I've been offline journaling lately hence the absolute dustiness of my blog lately. My father sent me some money a few weeks ago for no reason. I am not complaining about this. I took that money and invested in two things: A self healing cutting mat for my work room and a blank journal.
I have a bunch of journals truth be told. I never ever fill them. For someone that remotely claims to be a writer that is just sad. But I have a plan for this one. I want to fill it up. So I take it with me. I put it in my bag and write in it on the bus. I write in it in the bathroom. That may sound gross and possibly too personal but I have some really good ideas on the can. I really try to have it with me everywhere I am.
And I love this journal. I love it because it's soft covered and durable. Nothing like the hard books that take up valuable space on my book shelf. You can tell that I love this journal because of the grime on the used pages. You can see just how far into this book I've made it just by the little fray marks in each corner. I love opening it and seeing the different pens and colored ink I used on the pages. How soft the spine is getting with each opening and closing. I like crossing my eyes and just seeing the rise and fall of the pen strikes on the page. I even love the multiple strikes whenever I get stuck trying to spell something over and over again. I love my journal so much that I'm going to send it to my father when I fill it.
I don't expect him to read it. Heck I think I'd applaud him if he even tried. I want him to have it because he was the reason I was in the store where I got it in the first place. I honestly would have never even thought I needed a journal until I passed by this one on the way to the register:
How can you not love the Gama-Go Yeti?
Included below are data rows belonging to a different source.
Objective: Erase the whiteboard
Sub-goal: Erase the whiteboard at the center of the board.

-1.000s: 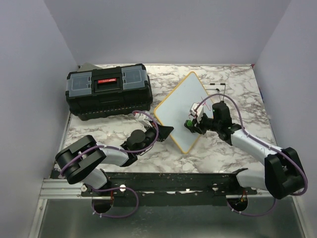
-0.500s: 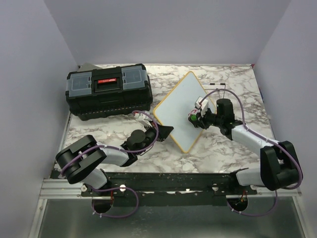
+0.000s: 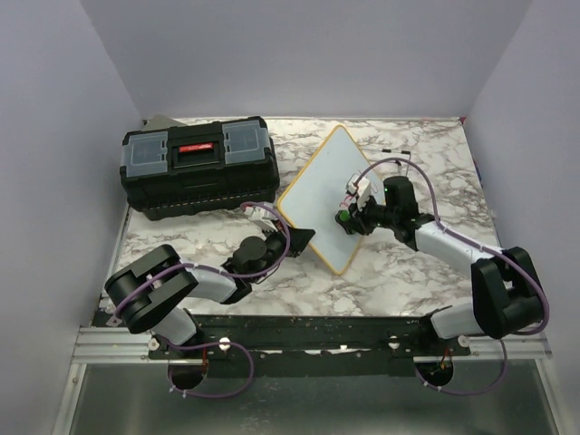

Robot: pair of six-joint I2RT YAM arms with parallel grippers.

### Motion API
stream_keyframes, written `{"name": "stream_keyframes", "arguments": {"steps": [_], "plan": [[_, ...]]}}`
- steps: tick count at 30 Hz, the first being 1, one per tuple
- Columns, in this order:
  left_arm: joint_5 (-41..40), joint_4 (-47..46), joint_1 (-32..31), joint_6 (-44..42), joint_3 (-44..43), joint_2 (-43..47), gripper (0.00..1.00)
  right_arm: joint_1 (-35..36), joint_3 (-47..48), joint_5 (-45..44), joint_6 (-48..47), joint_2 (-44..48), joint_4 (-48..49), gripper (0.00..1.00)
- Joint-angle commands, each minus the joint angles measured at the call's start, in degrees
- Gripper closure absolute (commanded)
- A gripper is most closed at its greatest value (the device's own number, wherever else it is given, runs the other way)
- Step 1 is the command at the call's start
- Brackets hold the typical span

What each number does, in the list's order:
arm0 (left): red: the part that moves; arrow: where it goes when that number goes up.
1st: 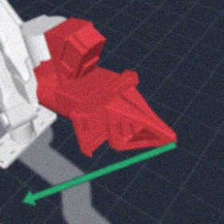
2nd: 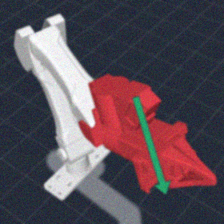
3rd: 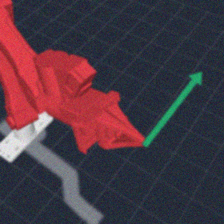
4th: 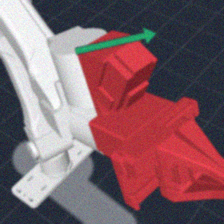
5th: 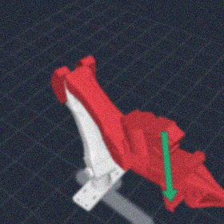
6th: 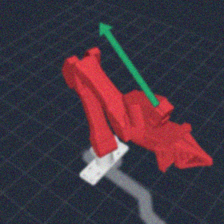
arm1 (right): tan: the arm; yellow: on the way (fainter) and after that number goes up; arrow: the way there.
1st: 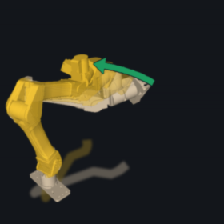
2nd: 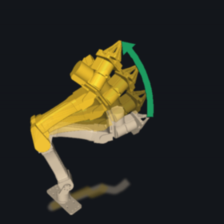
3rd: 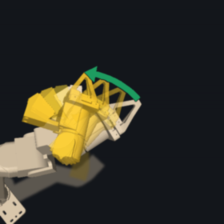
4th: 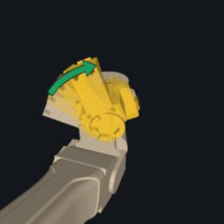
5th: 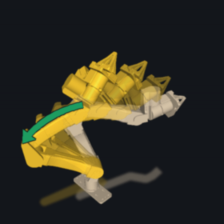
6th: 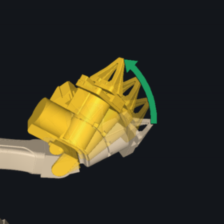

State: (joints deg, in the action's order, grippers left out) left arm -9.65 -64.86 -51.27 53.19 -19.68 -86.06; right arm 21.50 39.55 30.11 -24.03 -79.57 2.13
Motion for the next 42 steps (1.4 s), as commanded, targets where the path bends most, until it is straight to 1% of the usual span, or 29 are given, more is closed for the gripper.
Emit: {"name": "stream_keyframes", "arguments": {"steps": [1,3,5,7,9,11,13,15,16,17,19,21,23,26,28,29,33,36,40,42], "plan": [[9.3,-8.9,-2.3,2.3,-1.4,2.9,1.0,-5.2,1.9,-6.4,2.1,-3.7,3.0,0.99],[9.4,-9.3,-2.3,2.3,-1.4,2.5,1.0,-6.7,0.9,-5.8,0.6,-3.6,2.2,0.99],[9.5,-10.2,-2.3,2.7,-1.3,1.8,1.0,-6.7,-0.7,-4.6,-2.3,-2.7,1.1,0.99],[9.6,-10.9,-2.3,3.0,-1.4,1.2,1.0,-6.7,-1.9,0.6,-5.6,-1.7,-1.5,0.99],[9.6,-11.3,-2.3,3.1,-1.3,0.9,1.0,-6.1,-2.4,4.9,-6.9,-0.5,-4.4,0.99],[9.6,-11.4,-2.3,3.2,-1.5,0.6,1.0,-4.0,-2.8,6.1,-7.0,1.0,-4.7,0.99],[9.6,-11.5,-2.3,3.3,-1.5,0.5,1.0,-1.4,-2.4,5.8,-5.5,2.1,-3.8,0.99],[9.6,-11.4,-2.3,3.3,-1.7,0.4,1.0,0.3,-0.8,4.4,-1.5,2.0,-2.7,0.99],[9.6,-11.3,-2.3,3.3,-1.6,0.5,1.0,0.4,0.4,3.5,0.9,1.4,-0.5,0.99],[9.6,-11.1,-2.3,3.3,-1.7,0.6,1.0,0.5,2.2,1.9,4.1,0.6,-0.1,0.99],[9.6,-10.5,-2.3,3.0,-1.7,1.1,1.0,0.4,5.7,-2.3,7.5,-1.4,-1.1,0.99],[9.6,-9.8,-2.3,2.6,-1.7,1.6,1.0,0.4,7.7,-7.8,9.3,-3.4,-2.0,0.99],[9.6,-9.5,-2.2,2.4,-1.7,2.0,1.0,-0.1,7.5,-12.0,9.1,-4.4,-1.8,0.99],[9.6,-9.5,-2.2,2.2,-1.6,2.3,1.0,-2.6,5.7,-13.8,8.6,-5.4,-1.6,0.99],[11.0,-9.8,-2.2,2.2,-1.6,2.1,1.0,-3.5,4.4,-13.3,6.9,-5.5,-2.0,0.99],[11.1,-10.0,-2.2,2.2,-1.6,1.9,1.0,-3.6,3.5,-12.7,5.6,-5.3,-3.9,0.99],[11.3,-10.5,-2.2,2.4,-2.0,1.2,1.0,-3.1,0.8,-2.0,-0.4,-3.3,-7.8,0.99],[11.4,-10.6,-2.2,2.4,-2.4,0.9,1.0,-0.9,-0.4,1.3,-2.7,-1.1,-8.7,0.99],[11.3,-10.2,-2.2,2.5,-2.6,0.9,1.0,0.6,0.6,1.6,0.5,0.5,-5.2,0.99],[11.4,-10.2,-2.2,2.6,-2.6,0.8,1.0,0.6,2.7,-1.5,4.1,-0.6,-3.1,0.99]]}}
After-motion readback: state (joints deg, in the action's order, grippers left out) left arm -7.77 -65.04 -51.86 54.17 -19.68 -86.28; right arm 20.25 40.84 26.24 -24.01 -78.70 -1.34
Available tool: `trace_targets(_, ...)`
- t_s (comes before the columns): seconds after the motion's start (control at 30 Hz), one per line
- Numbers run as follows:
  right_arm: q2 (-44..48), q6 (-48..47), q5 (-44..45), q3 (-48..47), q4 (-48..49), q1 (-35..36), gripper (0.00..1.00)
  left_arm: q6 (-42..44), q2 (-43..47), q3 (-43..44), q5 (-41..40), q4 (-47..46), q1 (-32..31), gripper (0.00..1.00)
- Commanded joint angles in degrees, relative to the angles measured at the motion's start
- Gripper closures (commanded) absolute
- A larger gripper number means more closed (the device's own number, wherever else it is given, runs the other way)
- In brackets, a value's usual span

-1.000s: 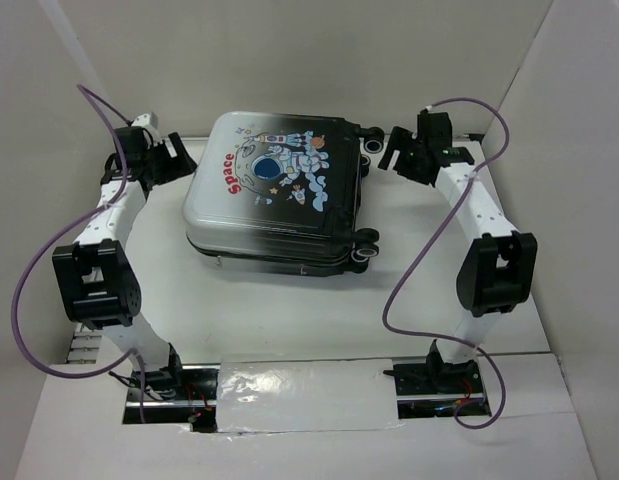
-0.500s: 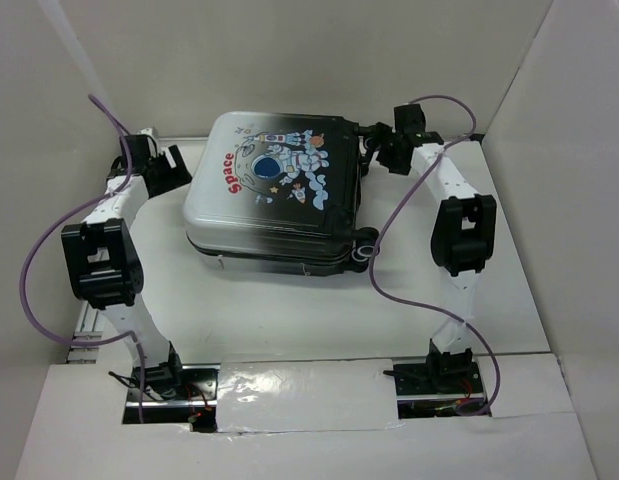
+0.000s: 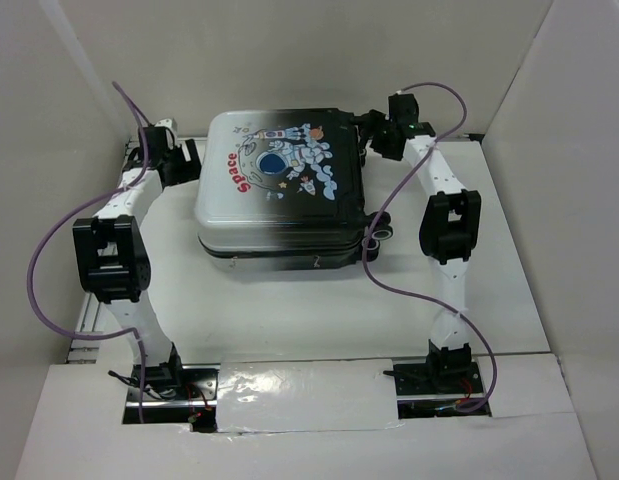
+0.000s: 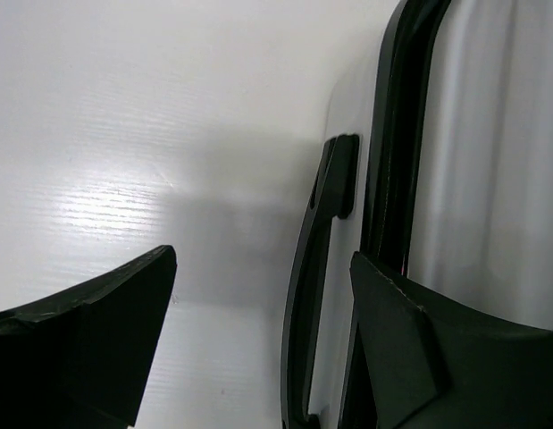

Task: Pack the luggage

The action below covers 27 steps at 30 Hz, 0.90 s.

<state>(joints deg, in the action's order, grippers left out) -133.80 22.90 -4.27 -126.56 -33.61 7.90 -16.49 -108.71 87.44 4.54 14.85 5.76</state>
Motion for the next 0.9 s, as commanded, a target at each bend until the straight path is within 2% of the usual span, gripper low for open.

Either way the plan is to fill the journal with all my hopes, fears, frustrations and concerns and send it to Dad as a present. I hate to say that I'm almost to the halfway point and I don't think I've owned this little book six weeks.
I am hoping that by announcing my plans for my journal that I'll slow down and not be as eager. I might even forget about it ( I doubt that).
I read a study, don't ask what study, that said that people who announce their plans never actually follow through with them because in their brian they've already accomplished what they set out to do. You know I can believe that. For this project that seems to be spiraling out of control, fast before my eyes, I want to slow the process a bit so that I can enjoy writing just to be writing. I want to let my brain get back into the habit of having something to say other than 100 words or the occasional blip on Facebook, Google+ and all the other social medias.
Writing is a good thing and no matter how much or little I have to share I want to keep sharing it in anyway that is at my disposal.
But this little Yeti book is just for you Dad.